EXERCISE => Output only the lines below from the one containing "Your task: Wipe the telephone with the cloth" to the one containing "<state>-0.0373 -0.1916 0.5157", exactly as written, both ends kept.

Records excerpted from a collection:
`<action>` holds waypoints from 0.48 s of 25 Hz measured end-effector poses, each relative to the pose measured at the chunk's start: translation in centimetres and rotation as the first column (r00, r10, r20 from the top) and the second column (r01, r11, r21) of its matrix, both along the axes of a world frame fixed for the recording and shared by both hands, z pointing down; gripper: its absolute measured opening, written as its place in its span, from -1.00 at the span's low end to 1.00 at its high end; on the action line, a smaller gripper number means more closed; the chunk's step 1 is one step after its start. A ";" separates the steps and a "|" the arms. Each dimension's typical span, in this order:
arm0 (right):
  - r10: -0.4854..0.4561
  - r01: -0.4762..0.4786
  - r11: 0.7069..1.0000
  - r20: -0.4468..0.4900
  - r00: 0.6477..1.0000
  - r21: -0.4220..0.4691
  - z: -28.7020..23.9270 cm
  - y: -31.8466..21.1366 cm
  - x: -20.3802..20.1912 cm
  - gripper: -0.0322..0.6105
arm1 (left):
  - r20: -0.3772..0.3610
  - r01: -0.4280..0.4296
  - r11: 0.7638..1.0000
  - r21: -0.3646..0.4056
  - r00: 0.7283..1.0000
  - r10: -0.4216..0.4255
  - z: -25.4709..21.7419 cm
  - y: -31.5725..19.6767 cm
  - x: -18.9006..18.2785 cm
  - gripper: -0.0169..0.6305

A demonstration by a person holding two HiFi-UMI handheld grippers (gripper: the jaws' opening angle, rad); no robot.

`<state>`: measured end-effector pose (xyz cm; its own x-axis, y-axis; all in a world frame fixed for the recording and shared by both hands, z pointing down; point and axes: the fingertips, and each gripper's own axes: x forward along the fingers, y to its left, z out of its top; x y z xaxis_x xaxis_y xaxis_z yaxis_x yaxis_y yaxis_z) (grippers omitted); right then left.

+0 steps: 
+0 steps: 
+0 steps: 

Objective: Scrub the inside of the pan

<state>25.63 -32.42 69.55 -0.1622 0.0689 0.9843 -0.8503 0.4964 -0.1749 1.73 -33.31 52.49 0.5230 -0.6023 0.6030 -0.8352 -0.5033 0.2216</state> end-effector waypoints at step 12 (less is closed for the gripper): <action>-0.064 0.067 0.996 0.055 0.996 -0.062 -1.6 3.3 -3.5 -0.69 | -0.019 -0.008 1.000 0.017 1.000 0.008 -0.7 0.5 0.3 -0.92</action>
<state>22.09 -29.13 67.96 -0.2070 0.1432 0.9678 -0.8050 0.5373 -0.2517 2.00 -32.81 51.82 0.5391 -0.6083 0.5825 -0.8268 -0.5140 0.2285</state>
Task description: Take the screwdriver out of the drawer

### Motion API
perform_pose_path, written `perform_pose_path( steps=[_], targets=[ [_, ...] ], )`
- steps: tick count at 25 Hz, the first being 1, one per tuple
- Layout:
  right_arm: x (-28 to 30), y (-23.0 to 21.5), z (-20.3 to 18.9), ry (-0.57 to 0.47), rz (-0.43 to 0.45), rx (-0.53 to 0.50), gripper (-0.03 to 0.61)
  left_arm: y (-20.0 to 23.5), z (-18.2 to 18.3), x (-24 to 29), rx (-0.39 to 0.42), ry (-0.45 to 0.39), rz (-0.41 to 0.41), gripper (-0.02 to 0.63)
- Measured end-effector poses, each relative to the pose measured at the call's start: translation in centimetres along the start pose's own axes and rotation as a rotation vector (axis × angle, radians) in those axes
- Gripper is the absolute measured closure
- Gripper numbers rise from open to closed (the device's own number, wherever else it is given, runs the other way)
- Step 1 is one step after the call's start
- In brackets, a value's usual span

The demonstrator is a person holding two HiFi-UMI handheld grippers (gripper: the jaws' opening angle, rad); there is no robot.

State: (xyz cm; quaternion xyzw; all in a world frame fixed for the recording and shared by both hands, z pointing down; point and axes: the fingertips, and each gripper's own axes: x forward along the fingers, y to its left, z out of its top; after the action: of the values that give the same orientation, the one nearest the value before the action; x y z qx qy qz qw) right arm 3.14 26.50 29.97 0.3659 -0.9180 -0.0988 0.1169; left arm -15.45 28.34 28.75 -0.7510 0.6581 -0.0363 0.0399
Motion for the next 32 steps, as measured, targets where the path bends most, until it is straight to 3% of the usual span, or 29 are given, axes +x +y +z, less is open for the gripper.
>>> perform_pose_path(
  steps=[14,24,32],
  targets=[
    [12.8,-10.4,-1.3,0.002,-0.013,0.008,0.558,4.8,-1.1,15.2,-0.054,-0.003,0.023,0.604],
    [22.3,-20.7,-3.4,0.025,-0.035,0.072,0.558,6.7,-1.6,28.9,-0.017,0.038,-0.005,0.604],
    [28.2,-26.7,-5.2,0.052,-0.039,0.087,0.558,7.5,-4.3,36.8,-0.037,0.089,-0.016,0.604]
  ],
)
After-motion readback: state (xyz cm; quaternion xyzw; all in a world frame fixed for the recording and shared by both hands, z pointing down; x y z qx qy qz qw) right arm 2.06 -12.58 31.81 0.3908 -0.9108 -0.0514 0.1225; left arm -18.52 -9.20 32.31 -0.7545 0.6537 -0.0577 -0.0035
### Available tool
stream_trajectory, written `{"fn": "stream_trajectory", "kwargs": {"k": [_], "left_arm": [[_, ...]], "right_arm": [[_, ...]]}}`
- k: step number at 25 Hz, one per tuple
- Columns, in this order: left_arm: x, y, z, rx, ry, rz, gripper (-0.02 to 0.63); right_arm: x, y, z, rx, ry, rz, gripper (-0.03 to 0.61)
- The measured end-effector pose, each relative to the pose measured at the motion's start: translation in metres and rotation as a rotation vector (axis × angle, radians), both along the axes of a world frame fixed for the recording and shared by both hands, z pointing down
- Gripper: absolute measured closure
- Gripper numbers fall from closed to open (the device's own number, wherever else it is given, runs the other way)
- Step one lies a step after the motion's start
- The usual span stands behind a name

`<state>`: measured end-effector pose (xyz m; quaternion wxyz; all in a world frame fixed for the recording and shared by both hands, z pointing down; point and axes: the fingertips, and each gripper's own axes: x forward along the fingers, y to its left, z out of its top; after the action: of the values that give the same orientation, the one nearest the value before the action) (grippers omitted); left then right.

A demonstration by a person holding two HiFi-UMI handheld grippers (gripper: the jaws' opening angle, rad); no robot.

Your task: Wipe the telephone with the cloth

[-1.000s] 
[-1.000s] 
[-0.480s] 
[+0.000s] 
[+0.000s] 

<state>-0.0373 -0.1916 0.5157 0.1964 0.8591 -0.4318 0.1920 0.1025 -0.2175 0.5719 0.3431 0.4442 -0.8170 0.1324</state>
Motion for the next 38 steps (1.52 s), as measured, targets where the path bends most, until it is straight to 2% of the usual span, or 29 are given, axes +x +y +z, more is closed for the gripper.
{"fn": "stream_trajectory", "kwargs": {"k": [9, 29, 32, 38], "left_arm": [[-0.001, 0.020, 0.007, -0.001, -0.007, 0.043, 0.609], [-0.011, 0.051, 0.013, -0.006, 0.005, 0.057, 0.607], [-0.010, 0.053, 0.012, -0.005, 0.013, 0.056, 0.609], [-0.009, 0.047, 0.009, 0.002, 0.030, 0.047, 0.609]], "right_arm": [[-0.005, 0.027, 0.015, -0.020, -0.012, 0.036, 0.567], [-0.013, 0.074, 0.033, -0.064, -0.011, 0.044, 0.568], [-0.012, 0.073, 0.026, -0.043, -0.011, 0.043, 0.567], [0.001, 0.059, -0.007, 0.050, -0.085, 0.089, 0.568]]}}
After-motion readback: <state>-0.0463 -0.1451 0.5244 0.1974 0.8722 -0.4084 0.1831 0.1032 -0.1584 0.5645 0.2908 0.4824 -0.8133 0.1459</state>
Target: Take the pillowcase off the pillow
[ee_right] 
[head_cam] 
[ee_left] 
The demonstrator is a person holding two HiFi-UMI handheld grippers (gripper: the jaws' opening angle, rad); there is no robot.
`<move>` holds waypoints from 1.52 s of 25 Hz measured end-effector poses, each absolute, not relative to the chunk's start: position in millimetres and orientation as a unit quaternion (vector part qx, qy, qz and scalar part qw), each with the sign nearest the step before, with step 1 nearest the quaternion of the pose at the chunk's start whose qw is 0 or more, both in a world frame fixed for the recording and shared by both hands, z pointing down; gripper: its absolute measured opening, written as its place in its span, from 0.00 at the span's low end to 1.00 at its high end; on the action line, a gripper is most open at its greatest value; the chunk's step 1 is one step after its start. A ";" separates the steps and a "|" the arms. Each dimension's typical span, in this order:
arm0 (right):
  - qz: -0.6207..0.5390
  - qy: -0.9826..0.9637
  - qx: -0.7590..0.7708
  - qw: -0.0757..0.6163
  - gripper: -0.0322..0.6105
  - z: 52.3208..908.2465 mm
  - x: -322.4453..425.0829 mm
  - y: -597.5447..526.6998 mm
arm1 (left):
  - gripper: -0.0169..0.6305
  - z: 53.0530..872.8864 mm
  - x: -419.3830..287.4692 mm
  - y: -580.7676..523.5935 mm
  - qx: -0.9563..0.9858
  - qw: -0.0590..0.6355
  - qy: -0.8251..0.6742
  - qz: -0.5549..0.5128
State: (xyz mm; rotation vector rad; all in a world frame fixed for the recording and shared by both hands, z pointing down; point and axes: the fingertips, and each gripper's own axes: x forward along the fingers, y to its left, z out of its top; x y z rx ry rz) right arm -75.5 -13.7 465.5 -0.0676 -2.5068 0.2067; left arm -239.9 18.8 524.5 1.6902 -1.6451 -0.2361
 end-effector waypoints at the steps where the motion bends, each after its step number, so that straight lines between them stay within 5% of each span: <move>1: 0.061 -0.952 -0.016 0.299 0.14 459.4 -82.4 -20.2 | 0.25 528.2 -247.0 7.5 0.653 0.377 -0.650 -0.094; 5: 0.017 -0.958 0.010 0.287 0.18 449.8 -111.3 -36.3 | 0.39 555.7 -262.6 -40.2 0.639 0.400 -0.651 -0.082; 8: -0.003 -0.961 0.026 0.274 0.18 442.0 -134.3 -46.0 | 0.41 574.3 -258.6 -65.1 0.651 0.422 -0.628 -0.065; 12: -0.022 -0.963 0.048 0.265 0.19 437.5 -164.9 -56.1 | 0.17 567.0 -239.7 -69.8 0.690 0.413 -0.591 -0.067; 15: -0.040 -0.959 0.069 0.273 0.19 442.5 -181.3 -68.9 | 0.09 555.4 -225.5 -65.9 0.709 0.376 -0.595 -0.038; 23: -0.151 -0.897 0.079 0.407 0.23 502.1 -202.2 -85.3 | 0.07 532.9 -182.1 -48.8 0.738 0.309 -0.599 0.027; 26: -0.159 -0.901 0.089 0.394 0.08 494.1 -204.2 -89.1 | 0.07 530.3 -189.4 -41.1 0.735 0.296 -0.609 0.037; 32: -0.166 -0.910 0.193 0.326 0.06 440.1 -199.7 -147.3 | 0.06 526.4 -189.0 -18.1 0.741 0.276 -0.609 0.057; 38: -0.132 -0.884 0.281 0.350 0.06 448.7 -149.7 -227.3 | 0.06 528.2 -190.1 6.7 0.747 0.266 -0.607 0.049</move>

TASK SOLUTION =>
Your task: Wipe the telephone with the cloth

[-1.000s] 
[-1.000s] 
[-0.480s] 
[+0.000s] 
[+0.000s] 

<state>-0.0373 -0.1916 0.5157 0.1964 0.8591 -0.4318 0.1920 0.1025 -0.2175 0.5719 0.3431 0.4442 -0.8170 0.1324</state>

Nothing else is left to add to this answer.